Creative's audio/video player gains ground on the iPod

In terms of look and feel, the Vision:M still lags behind the iPod

Our Verdict

Wins on its technical merits alone, and not a bad sense of style either


  • Great screen
  • Easy to use
  • Gorgeous video playback
  • Packed with features

Creative started making audio players before they became personal. They were hulking, oversized Discman-style leviathans. Then came the iPod and while Creative laboured over largely unappealing Zen series players, Apple stormed ahead, trumping Creative in terms of desirability and simplicity.

So we arrive at the Vision:M. It's the company's latest attempt to usurp the high ground taken by the iPod and, technically, it's a lot better than Apple's player.

Pleasing to the eye

In terms of our look and feel, the Vision:M still lags behind the iPod. We like the chunky buttons and nice-looking front, but the interface isn't the smoothest and despite a chunky 1.9cm thickness, only 30GB of storage resides within the shell; we'd like to see this upped to at least 60GB, if not 80GB for this size of player.
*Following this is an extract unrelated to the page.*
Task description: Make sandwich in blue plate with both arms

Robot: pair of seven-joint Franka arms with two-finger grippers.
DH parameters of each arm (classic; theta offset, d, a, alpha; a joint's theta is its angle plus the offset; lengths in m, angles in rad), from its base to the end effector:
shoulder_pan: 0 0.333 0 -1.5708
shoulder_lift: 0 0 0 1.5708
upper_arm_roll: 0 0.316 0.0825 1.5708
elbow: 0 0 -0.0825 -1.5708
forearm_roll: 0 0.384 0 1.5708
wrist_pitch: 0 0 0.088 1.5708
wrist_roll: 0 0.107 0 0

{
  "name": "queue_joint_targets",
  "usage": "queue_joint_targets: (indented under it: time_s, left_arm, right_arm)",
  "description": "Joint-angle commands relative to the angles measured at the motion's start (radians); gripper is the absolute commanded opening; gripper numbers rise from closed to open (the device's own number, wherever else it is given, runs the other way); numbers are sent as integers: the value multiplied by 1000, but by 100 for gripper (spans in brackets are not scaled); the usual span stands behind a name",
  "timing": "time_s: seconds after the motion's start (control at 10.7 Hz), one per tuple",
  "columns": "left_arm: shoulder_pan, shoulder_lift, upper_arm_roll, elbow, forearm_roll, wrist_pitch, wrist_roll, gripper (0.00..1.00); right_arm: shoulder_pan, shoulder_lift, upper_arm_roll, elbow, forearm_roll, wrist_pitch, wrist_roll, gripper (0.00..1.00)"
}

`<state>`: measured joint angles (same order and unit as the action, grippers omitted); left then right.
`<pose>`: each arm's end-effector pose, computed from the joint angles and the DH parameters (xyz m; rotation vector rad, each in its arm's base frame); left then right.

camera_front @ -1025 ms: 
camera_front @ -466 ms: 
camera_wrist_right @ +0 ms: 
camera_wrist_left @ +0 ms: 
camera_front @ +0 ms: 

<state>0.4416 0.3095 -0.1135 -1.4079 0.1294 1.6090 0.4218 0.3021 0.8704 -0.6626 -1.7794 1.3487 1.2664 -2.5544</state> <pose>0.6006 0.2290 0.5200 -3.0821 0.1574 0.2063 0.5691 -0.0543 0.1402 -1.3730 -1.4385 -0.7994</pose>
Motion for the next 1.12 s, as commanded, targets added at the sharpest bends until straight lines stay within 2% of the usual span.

The battery life doesn't quite achieve the claimed 14 hours, but it does a lot better than the iPod. It's available in a range of colours, too.

The Vision:M is superb in terms of video. Creative has pedigree in this area, of course, and most formats that it won't play natively can be converted on the fly. It won't play the H.264 video favoured by the iPod, but it will do pretty much everything else, including the oft-downloaded DivX and xViD as well as anything and everything to do with Windows Media Player.

The 2.5-inch screen has far better depth than the iPod, displaying images at 320 x 240 in 262,000 colours. Here, it pulls clear of the remaining competitors in this test.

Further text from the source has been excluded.